What needs to be done:
Reproduce only what lies between the first line of the material below and the line containing "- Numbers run", with both of those lines included and every line kept exact.

Recorded information:
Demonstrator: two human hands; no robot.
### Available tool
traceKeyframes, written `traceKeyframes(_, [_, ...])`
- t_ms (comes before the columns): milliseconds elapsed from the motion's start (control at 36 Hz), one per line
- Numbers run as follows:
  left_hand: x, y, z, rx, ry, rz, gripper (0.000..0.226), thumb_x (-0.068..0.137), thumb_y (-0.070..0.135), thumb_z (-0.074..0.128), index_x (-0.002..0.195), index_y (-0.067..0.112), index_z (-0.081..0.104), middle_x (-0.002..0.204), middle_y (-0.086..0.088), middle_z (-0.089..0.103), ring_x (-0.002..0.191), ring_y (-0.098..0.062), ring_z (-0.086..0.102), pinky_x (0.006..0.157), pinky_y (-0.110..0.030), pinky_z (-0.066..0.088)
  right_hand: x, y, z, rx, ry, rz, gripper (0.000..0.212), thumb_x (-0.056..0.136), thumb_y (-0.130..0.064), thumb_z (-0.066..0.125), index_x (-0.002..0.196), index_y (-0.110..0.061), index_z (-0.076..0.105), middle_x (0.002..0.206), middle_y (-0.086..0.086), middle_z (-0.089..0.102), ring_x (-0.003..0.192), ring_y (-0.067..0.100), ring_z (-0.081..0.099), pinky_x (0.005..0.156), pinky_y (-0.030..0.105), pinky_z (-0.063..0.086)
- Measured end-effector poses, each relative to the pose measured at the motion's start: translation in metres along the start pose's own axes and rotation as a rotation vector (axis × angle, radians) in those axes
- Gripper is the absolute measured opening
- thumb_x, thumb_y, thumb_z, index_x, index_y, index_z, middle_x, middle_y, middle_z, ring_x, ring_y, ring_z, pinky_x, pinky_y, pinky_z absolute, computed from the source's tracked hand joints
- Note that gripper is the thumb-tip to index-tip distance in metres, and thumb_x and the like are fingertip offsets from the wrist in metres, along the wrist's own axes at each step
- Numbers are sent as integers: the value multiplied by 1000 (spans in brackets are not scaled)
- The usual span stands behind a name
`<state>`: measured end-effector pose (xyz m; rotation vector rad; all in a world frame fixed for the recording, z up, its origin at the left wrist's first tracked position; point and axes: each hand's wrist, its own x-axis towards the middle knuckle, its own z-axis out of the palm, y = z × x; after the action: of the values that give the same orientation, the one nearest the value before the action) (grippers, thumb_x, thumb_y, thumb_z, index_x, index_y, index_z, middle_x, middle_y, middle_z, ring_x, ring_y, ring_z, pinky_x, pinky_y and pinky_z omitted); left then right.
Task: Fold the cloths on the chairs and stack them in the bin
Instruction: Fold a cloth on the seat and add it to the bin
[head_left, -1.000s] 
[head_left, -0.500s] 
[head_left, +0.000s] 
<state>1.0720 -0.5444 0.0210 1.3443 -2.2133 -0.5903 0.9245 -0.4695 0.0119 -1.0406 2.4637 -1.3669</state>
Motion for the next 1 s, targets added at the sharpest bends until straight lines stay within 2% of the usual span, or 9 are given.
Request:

Exercise output:
Demonstrator: two human hands; no robot.
### Available tool
traceKeyframes, written `traceKeyframes(_, [_, ...])`
- t_ms (comes before the columns): milliseconds elapsed from the motion's start (control at 36 Hz), one per line
- Numbers run as follows:

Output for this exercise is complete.